• Instructions for the task: Copy exactly the lines of the data below, beginning with the line with "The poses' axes" and ending with the line with "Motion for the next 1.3". Pictures are to be omitted.

*** Opening Data ***

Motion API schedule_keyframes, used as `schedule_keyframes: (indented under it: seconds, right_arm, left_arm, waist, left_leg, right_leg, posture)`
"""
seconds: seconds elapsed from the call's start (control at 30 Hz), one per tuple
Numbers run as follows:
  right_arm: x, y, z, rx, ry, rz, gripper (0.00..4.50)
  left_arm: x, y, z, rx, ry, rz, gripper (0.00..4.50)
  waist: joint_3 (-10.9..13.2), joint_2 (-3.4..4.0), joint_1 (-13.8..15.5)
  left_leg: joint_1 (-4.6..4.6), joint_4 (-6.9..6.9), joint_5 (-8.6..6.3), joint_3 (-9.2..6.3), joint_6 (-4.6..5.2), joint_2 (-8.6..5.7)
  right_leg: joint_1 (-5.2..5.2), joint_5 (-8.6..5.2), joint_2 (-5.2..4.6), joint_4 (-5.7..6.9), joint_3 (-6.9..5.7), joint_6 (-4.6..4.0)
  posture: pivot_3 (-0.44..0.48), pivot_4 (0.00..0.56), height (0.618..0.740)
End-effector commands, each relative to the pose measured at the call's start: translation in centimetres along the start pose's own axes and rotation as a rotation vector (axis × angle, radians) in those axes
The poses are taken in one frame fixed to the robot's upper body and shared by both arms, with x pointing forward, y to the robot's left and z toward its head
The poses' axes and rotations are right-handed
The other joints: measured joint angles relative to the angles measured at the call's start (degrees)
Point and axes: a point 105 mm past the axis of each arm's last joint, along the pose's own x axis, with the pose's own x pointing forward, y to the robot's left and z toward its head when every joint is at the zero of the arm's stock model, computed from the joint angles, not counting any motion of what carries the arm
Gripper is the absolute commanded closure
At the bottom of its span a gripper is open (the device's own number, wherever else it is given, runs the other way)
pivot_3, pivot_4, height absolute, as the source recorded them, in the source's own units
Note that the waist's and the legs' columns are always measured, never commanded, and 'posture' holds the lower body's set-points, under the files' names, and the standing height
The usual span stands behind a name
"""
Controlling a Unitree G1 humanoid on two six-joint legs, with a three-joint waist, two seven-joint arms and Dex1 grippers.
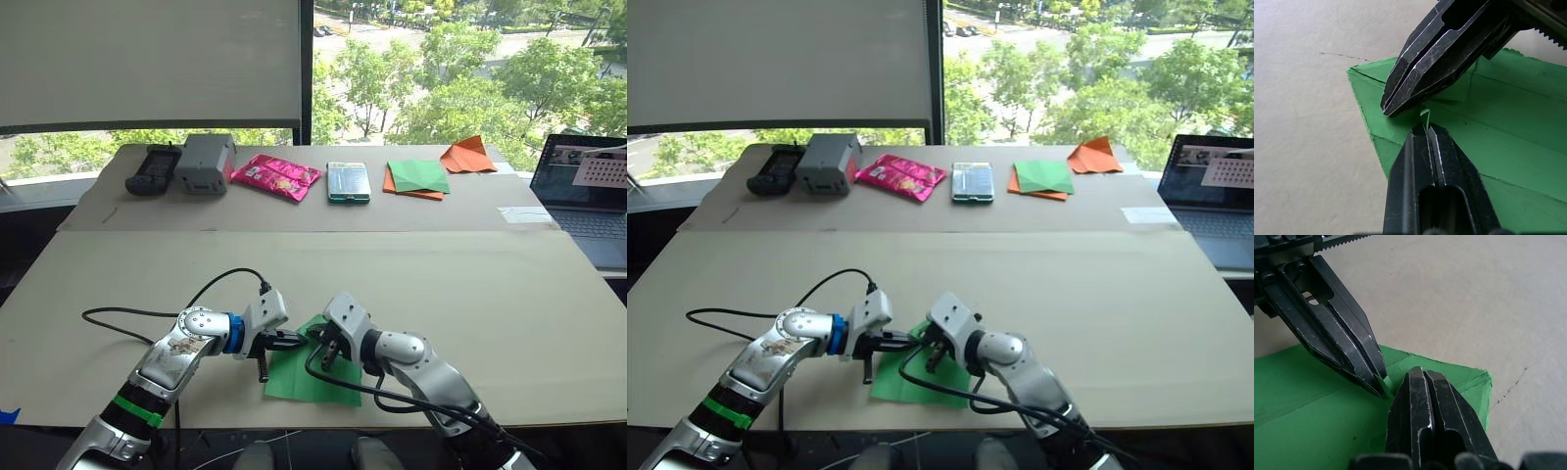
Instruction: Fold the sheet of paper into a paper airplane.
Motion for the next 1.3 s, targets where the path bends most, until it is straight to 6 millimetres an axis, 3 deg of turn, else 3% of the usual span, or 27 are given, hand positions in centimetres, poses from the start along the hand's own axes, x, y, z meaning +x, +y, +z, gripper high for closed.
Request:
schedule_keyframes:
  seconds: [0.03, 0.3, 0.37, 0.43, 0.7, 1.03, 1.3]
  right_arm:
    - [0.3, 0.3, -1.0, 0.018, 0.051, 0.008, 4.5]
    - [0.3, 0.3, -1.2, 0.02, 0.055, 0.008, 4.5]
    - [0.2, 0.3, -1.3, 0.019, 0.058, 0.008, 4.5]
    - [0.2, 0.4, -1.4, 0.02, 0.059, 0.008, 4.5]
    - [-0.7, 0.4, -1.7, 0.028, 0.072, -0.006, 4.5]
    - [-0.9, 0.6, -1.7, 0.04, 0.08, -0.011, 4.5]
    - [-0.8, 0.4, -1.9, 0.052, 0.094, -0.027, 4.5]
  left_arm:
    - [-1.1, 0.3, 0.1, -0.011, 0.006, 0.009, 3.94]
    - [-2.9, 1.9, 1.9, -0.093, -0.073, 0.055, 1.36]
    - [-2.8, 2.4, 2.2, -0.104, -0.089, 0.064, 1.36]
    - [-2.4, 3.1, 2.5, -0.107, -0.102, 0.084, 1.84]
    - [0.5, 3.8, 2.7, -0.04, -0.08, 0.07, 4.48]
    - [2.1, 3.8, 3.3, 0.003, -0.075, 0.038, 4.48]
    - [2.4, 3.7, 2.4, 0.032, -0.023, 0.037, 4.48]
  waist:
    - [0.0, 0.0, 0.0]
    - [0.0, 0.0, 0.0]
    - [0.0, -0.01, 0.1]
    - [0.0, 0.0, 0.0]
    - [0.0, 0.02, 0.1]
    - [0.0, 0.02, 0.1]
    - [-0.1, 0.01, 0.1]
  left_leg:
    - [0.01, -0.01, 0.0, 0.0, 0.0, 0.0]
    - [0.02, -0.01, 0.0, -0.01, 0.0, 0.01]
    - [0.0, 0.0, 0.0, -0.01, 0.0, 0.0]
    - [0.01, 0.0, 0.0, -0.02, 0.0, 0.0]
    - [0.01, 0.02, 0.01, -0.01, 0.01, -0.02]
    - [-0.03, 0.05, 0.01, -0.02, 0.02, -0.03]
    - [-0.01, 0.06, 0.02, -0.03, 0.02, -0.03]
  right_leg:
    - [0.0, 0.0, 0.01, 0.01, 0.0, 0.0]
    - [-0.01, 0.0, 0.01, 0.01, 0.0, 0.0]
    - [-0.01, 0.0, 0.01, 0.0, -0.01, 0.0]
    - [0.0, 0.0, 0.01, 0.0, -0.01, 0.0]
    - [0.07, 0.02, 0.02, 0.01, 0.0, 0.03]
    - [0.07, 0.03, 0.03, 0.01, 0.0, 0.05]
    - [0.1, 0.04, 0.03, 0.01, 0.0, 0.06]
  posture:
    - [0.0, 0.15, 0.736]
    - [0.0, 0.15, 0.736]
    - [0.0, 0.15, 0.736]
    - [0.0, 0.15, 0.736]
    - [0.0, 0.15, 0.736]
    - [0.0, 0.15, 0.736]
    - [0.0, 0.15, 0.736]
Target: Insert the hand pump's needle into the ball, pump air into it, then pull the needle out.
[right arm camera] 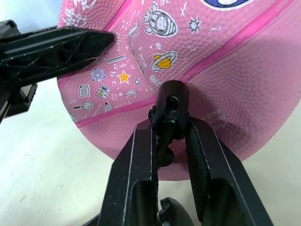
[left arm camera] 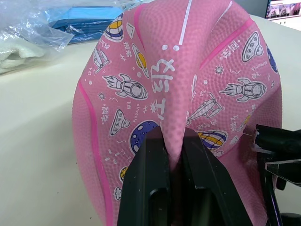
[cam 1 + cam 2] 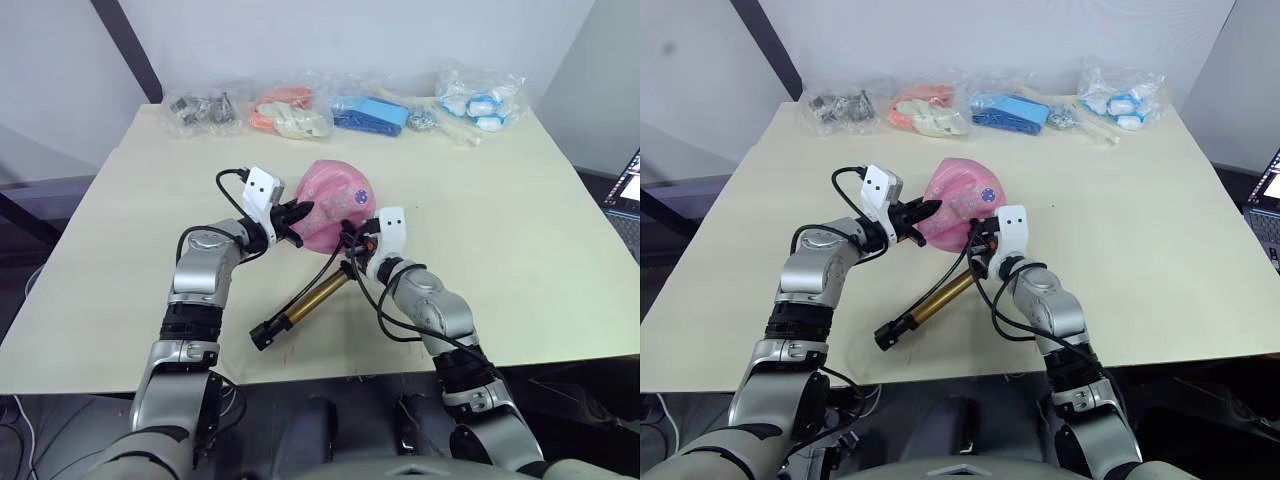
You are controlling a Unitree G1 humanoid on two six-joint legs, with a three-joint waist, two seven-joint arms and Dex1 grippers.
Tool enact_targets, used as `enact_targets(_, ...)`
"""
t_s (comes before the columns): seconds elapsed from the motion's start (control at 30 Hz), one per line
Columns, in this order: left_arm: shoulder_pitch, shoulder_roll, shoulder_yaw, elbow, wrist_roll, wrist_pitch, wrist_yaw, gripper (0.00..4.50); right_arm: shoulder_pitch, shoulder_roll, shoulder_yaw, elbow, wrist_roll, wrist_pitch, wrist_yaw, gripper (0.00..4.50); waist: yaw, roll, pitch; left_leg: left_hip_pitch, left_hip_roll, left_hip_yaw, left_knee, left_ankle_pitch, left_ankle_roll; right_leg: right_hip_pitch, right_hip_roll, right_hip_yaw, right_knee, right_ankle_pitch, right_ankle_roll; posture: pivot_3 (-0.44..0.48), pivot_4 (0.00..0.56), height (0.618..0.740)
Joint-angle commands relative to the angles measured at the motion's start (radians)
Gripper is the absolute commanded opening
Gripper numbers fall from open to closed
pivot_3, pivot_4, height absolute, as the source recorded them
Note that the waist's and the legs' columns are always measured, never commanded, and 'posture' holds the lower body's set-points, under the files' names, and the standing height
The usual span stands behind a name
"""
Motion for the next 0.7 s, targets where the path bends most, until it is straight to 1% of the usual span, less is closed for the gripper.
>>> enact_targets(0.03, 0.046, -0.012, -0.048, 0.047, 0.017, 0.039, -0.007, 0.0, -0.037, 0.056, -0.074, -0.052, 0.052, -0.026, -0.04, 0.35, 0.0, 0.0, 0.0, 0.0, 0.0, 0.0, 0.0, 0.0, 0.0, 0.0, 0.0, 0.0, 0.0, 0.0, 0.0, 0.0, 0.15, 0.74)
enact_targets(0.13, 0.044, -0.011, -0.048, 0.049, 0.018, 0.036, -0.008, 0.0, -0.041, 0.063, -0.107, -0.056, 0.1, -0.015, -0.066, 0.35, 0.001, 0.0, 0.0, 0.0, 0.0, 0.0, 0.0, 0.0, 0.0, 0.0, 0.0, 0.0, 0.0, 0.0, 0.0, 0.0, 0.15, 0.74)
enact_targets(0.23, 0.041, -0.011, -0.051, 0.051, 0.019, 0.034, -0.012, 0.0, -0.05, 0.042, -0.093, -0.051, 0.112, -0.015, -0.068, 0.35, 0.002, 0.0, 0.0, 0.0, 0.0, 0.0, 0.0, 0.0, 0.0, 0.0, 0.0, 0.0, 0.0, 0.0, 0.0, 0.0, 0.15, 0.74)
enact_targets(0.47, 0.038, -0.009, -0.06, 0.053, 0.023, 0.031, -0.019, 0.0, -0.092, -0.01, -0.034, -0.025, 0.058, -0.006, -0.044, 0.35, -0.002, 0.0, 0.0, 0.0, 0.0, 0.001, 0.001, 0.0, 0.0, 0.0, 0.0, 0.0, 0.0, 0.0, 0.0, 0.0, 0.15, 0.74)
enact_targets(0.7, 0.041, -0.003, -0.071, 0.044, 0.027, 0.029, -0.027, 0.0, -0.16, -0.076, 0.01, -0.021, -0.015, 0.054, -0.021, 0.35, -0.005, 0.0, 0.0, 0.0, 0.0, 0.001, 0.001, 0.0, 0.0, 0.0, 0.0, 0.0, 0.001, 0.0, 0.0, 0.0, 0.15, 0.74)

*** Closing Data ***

• Solution to this task:
The poses' axes and rotations are right-handed
The other joints: measured joint angles relative to the angles measured at the call's start (degrees)
Point and axes: a point 105 mm past the axis of each arm's last joint, along the pose's own x axis, with the pose's own x pointing forward, y to the robot's left and z toward its head when every joint is at the zero of the arm's stock model, computed from the joint angles, not counting any motion of what carries the arm
Gripper is the absolute commanded closure
At the bottom of its span a gripper is open (the device's own number, wherever else it is given, runs the other way)
pivot_3, pivot_4, height absolute, as the source recorded them, in the source's own units
Note that the waist's and the legs' columns are always measured, never commanded, and 'posture' holds the lower body's set-points, under the files' names, and the standing height
The usual span stands behind a name
"""
Controlling a Unitree G1 humanoid on two six-joint legs, with a three-joint waist, two seven-joint arms and Dex1 grippers.
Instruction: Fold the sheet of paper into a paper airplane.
Motion for the next 1.3 s, targets where the path bends most, until it is straight to 6 millimetres an axis, 3 deg of turn, else 3% of the usual span, or 27 are given, hand positions in centimetres, poses from the start along the hand's own axes, x, y, z meaning +x, +y, +z, gripper high for closed.

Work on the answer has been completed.